The Divine Elevator
If religious architecture evokes the pathway to and from Heaven, or down to Hell, there are lots of stories and paintings about it too: Jacob's Ladder, angels visiting earth (Genesis 28), praying monks climbing a ladder toward Jesus and the light (here), distant clouds in the sky seen from Mt. Carmel, Dante's Divine Comedy, William Blake... Up/down...

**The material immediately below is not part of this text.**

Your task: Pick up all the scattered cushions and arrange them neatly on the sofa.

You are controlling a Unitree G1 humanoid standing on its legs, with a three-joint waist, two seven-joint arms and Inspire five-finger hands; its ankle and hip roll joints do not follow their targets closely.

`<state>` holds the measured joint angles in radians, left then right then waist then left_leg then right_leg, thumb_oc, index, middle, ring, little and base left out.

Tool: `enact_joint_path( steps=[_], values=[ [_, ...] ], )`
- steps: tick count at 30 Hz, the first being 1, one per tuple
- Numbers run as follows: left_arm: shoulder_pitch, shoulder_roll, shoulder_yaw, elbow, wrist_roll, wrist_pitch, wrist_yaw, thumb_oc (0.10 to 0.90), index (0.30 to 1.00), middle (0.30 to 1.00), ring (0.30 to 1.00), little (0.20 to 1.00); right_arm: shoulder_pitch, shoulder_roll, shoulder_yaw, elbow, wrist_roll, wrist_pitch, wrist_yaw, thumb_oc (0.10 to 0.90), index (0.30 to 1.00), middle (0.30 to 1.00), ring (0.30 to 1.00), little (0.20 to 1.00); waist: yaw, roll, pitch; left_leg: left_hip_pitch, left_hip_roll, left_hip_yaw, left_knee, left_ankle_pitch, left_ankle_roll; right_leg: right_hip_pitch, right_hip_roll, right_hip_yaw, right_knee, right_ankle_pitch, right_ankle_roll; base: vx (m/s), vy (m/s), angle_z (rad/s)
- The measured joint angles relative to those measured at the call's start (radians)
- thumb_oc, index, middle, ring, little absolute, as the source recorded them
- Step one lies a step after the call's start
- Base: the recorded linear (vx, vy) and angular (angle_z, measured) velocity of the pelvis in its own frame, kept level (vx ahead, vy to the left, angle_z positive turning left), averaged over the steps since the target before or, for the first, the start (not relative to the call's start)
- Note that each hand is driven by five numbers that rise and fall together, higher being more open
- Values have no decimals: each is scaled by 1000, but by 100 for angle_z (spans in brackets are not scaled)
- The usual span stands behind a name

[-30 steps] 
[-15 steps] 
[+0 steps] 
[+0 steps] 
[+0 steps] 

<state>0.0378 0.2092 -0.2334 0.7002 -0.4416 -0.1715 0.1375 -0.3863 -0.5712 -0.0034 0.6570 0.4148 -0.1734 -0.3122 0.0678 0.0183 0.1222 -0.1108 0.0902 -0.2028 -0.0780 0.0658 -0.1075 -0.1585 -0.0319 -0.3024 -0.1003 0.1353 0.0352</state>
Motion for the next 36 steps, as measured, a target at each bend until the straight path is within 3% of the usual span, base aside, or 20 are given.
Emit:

Christianity, the Annunciation, the Ascension, the Assumption (or Dormition), the Immaculate Conception, and, of course, in Jewish Kabbalist theology the 10 Sefirot, all involve levitation - the Divine Elevator. In apocalyptic theologies the Rapture derives from ancient beliefs about the descent of the Sophia (see Matthew 24) and it's hard to think of Intelligent Design any other way (see John 1). It's beams of light, emanations, the breath of God, with a few clouds thrown in...
Titian's Assumption of the Virgin (1516-1518) is an enormous painting in the Basilica di Santa Maria Gloriosa dei Frari in Venice, that most Byzantine of cities. Note the dome and golden mosaic effect at the top as Mary ascends toward the light. Titian was 28 when he painted it.
It is sometimes said that these metaphors are not to be understood spatially but I disagree. These metaphors are vertical. For horizontal metaphors, here...
The style persists through the Baroque period in the next century. Below is Bernini's The Ecstasy of Saint Teresa (1645-52), in Rome's Santa Maria della Vittoria church. That is Saint Teresa of Ávila on the right, an angel on the left. Although it is hard to see in the photo, Teresa is levitating on a cloud and while the dome is now out of sight, golden rays reach down to caress her.
Although Bernini intended it as a serious mystical work, cynics have read orgasm into her pose - see the closer image below. They are both right. There is no way to get around the associations that come with the word ecstasy ("Estasi") or rapture, let alone her pose, and so the more interesting question here has always been: What are the links between ecstatic religion and sexual desire?
Take, for example, what Teresa of Avila wrote in Libro de la vida:
In his hands I saw a large golden spear and in its iron tip there seemed to be a point of fire. I felt as if he plunged this into my heart several times, so that it penetrated all the way into my entrails. When he drew it out, he seemed to draw them out with it, and left me totally inflamed with a great love for God. The pain was so severe, it made me moan several times. The sweetness of this intense pain is so extreme, there is no wanting it to end, and the soul is not satisfied with anything less than God.
Similar sentiments can be found in the writings of her younger associate John of the Cross (San Juan de la Cruz). Interestingly, both Teresa and John were believed to be of converso (Jewish) descent.